** WHAT YOU SHOULD DO **
Tally up the lines below that include the word "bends". Answer with the number alone.

** DATA **
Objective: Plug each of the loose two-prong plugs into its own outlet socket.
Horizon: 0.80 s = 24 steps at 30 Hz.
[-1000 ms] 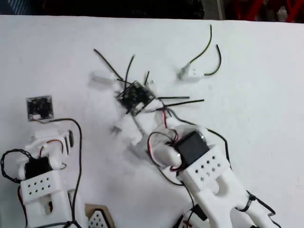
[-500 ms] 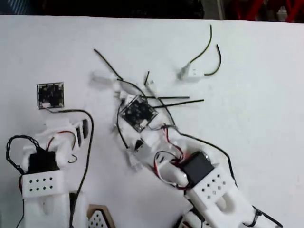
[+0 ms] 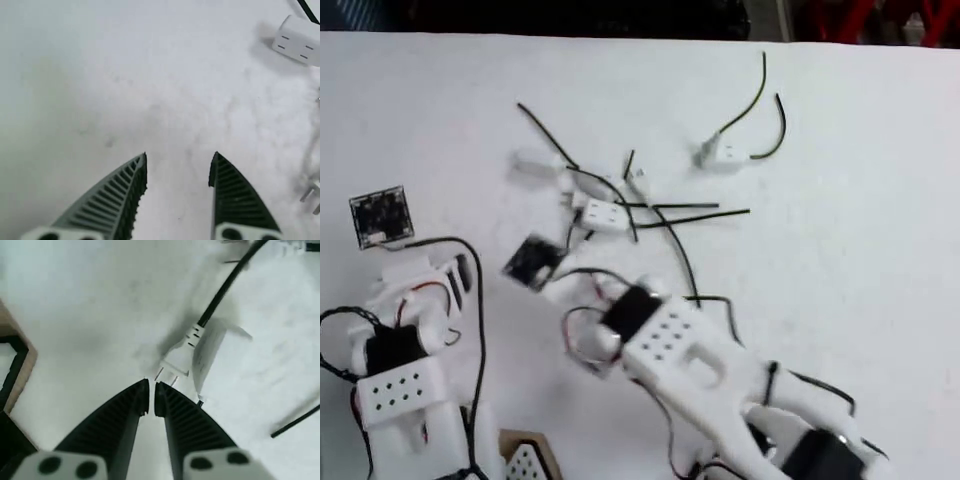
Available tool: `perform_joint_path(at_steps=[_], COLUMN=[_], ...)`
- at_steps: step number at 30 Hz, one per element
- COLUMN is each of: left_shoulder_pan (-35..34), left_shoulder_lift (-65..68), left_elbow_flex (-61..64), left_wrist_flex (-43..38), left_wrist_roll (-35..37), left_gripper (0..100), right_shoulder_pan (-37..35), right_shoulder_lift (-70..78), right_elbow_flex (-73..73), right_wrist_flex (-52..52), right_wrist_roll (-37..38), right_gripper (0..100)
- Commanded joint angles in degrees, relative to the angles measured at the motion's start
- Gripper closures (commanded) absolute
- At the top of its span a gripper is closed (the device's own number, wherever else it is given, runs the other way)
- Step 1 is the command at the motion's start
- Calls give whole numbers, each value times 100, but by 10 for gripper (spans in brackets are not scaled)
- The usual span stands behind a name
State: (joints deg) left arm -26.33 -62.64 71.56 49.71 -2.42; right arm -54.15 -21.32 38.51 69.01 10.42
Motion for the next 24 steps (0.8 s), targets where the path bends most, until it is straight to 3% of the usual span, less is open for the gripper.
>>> perform_joint_path(at_steps=[1, 12, 24], left_shoulder_pan=[-145, -145, -145], left_shoulder_lift=[-110, -110, -110], left_elbow_flex=[-26, 0, 0], left_wrist_flex=[-220, -220, -193], left_wrist_roll=[62, 62, 53], left_gripper=[789, 789, 789], right_shoulder_pan=[-84, -66, 567], right_shoulder_lift=[558, 1930, 2440], right_elbow_flex=[-457, -993, -1002], right_wrist_flex=[40, -233, -523], right_wrist_roll=[-343, -642, -607], right_gripper=[920, 913, 914])
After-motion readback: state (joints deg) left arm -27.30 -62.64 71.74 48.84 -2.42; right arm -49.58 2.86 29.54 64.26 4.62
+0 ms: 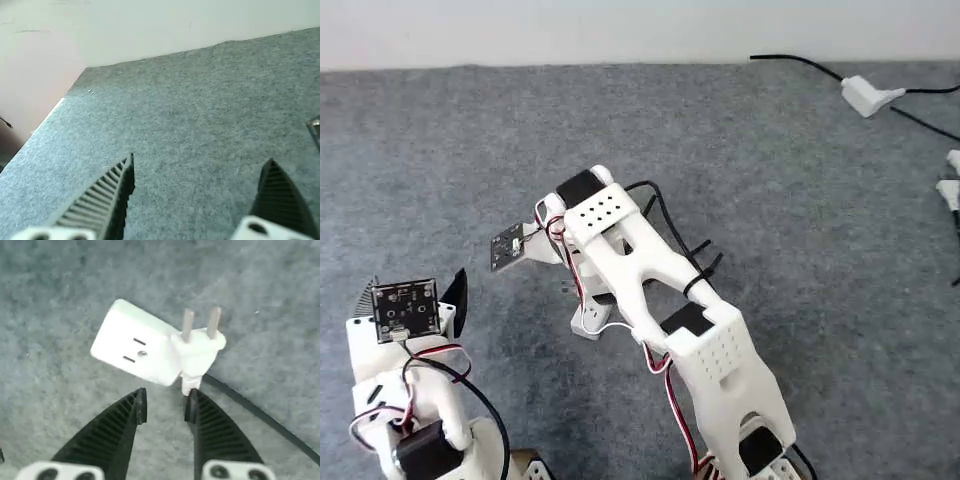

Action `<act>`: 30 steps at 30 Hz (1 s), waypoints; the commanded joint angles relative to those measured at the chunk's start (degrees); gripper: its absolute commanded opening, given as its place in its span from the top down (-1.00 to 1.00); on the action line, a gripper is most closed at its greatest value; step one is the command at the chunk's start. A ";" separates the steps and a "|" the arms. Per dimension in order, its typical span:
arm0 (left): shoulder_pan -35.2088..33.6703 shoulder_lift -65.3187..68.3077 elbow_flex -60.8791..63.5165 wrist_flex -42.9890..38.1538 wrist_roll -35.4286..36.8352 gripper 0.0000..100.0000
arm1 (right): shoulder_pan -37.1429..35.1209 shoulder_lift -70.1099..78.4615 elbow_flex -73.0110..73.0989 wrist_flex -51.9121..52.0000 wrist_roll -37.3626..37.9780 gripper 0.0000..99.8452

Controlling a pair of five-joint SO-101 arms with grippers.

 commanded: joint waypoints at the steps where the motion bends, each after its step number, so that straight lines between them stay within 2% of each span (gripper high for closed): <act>1: 0.18 -0.97 -0.57 -1.58 0.26 0.25 | -0.92 0.13 -4.66 0.75 -0.70 0.75; 18: 0.35 -0.97 -0.57 -1.58 0.18 0.25 | -0.57 9.19 -14.24 1.01 -0.53 0.75; 30: 0.35 -0.97 -0.57 -1.58 0.18 0.25 | -0.66 12.09 -14.42 1.10 -0.53 0.76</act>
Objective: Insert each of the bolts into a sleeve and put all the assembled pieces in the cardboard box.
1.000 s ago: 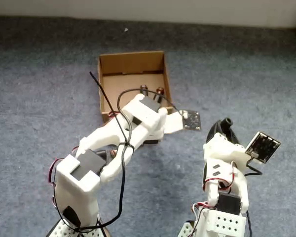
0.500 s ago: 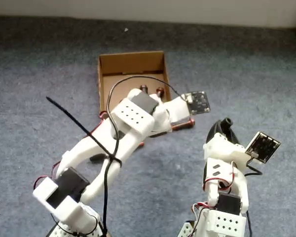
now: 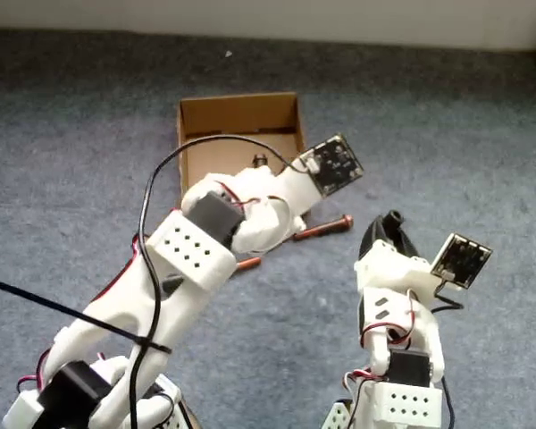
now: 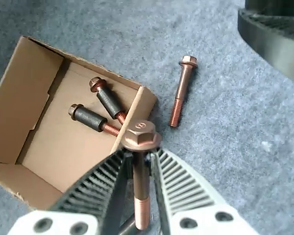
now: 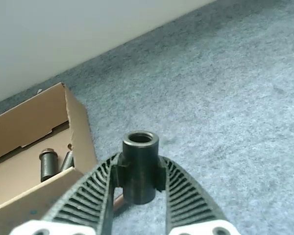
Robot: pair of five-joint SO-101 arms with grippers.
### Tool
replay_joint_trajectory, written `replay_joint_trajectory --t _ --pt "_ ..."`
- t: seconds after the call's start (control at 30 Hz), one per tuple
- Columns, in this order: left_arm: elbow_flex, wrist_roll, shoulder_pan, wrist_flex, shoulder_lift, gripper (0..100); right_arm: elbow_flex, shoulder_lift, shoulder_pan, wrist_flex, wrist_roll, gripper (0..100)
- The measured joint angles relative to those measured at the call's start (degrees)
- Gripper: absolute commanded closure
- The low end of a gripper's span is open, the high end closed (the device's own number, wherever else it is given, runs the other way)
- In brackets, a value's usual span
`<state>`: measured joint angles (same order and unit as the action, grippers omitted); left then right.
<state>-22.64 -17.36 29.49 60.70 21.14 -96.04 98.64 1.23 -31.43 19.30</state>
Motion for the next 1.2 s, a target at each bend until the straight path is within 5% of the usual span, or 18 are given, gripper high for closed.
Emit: replay_joint_trajectory --t 0.3,0.67,1.2 --pt "-11.7 7.1 -11.6 -7.6 12.8 99 0.0 0.0 -8.9 0.0 0.0 99.2" --pt "-26.7 11.3 -12.0 -15.6 35.3 99 0.0 0.0 -25.4 3.4 -0.4 99.3" --pt "-30.9 26.3 -12.0 -18.9 49.5 99 0.0 0.0 -41.7 16.0 -19.6 99.3"
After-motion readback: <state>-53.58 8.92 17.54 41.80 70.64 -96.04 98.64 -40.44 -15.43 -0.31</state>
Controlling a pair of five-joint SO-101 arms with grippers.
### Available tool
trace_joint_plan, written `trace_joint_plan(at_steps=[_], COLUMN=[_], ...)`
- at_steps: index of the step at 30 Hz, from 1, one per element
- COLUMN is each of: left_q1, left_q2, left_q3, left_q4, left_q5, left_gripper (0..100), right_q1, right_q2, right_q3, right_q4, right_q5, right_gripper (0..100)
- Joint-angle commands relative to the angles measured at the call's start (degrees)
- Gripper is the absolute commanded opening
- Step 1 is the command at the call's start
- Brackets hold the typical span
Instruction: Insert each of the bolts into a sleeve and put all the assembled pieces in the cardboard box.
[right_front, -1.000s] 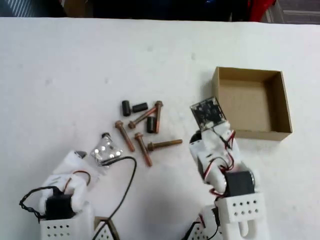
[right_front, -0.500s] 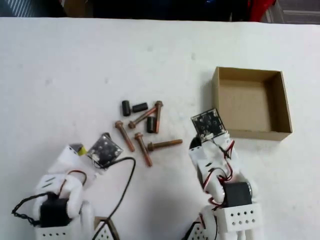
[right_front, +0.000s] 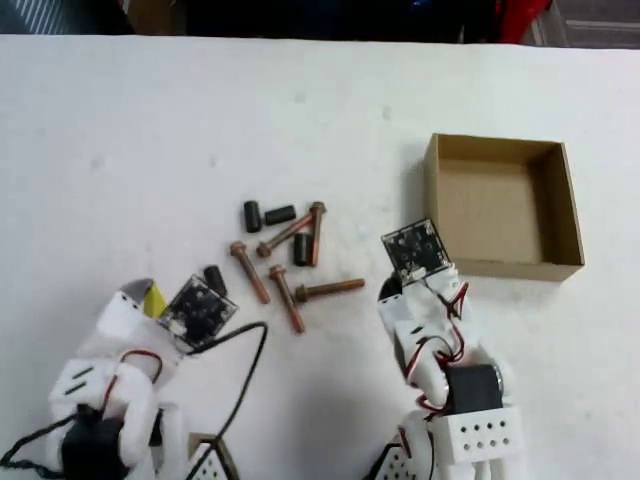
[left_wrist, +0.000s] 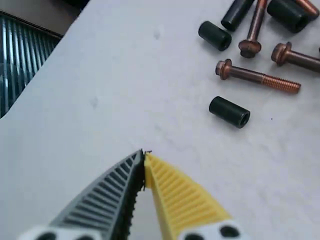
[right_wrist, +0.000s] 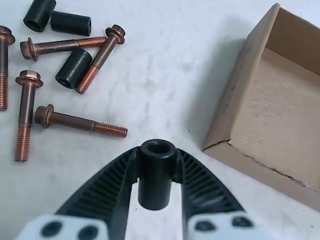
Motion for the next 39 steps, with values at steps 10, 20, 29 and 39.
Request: trace_joint_plan(at_steps=[10, 20, 29, 39], left_q1=[-0.31, 5.93, 15.34, 16.92], left_q2=[31.69, 58.15, 77.41, 97.36], left_q3=[-23.38, -32.53, -40.70, -49.41], left_q4=[-3.52, -3.96, -4.22, -4.31], left_q5=[4.75, 18.55, 41.76, 67.96], left_gripper=[2, 2, 3, 13], right_q1=[0.31, 0.31, 0.31, 0.40], right_q2=[-0.75, -0.75, -0.75, -0.84], right_q3=[0.00, 0.00, 0.00, 0.62], right_q4=[-1.45, -1.45, -1.45, -1.45], right_q5=[0.35, 0.35, 0.35, 0.53], right_gripper=[1.7, 1.7, 1.7, 1.7])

** WRITTEN RESPONSE **
2